Once you find the line with "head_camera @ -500", output it and every line after it exactly, through the last line of the listing, but no pictures.
------ DATASET SECTION
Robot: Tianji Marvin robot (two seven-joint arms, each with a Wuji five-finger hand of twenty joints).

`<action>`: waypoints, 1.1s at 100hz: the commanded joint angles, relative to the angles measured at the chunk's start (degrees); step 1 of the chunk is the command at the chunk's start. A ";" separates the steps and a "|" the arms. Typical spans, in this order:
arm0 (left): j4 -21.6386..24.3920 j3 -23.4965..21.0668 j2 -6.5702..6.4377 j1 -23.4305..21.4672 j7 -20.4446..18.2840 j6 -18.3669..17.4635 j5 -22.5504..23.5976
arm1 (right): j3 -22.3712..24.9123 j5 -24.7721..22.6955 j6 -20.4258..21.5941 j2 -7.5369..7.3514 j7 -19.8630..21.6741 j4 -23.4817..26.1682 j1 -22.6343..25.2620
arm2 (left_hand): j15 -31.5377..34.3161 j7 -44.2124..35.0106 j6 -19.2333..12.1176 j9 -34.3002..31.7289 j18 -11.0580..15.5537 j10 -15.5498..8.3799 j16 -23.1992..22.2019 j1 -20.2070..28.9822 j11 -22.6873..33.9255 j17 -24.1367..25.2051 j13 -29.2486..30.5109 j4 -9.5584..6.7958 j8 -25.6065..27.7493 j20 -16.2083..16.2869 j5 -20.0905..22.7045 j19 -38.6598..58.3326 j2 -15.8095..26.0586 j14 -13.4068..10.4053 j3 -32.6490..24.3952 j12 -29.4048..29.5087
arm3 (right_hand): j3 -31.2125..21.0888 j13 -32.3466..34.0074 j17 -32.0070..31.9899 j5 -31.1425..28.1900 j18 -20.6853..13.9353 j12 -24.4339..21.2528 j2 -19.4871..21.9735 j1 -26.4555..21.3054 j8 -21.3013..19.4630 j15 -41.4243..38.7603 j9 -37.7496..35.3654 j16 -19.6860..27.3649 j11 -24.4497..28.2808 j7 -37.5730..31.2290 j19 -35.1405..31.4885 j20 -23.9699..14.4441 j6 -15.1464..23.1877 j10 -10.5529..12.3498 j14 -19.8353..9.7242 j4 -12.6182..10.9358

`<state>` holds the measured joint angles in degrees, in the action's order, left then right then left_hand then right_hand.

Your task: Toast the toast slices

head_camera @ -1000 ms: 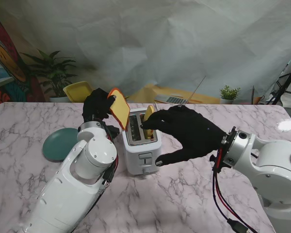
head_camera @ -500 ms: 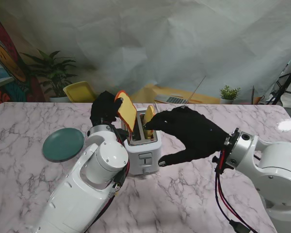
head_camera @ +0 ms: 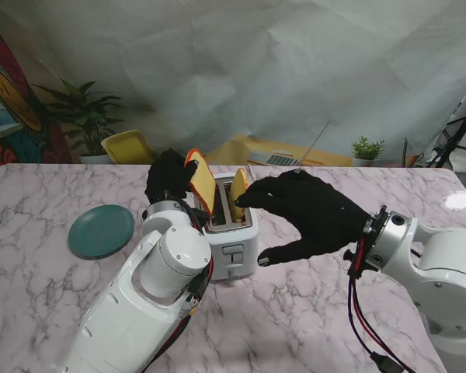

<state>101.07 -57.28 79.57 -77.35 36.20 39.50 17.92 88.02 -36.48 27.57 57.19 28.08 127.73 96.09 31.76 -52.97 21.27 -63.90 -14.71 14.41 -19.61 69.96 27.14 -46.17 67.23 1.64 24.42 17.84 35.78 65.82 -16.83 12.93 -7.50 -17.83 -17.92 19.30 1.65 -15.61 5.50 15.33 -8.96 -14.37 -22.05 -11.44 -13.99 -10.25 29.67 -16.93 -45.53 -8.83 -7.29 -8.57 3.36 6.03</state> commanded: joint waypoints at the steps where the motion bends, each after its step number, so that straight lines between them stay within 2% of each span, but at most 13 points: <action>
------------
RESULT OF THIS EXERCISE.
head_camera @ -500 ms: 
head_camera @ +0 ms: 

<state>101.07 -57.28 79.57 -77.35 36.20 39.50 17.92 88.02 -36.48 27.57 57.19 28.08 127.73 96.09 31.76 -52.97 21.27 -63.90 -14.71 14.41 -19.61 69.96 27.14 -46.17 67.23 1.64 24.42 17.84 35.78 65.82 -16.83 12.93 -7.50 -17.83 -17.92 19.30 1.65 -15.61 5.50 15.33 -8.96 -14.37 -22.05 -11.44 -13.99 -10.25 29.67 -16.93 -45.53 -8.83 -7.29 -8.57 3.36 6.03</state> commanded: joint waypoints at the steps where the motion bends, each after its step number, so that straight lines between them stay within 2% of each span, but at most 13 points: <action>

No more output is given for this exercise.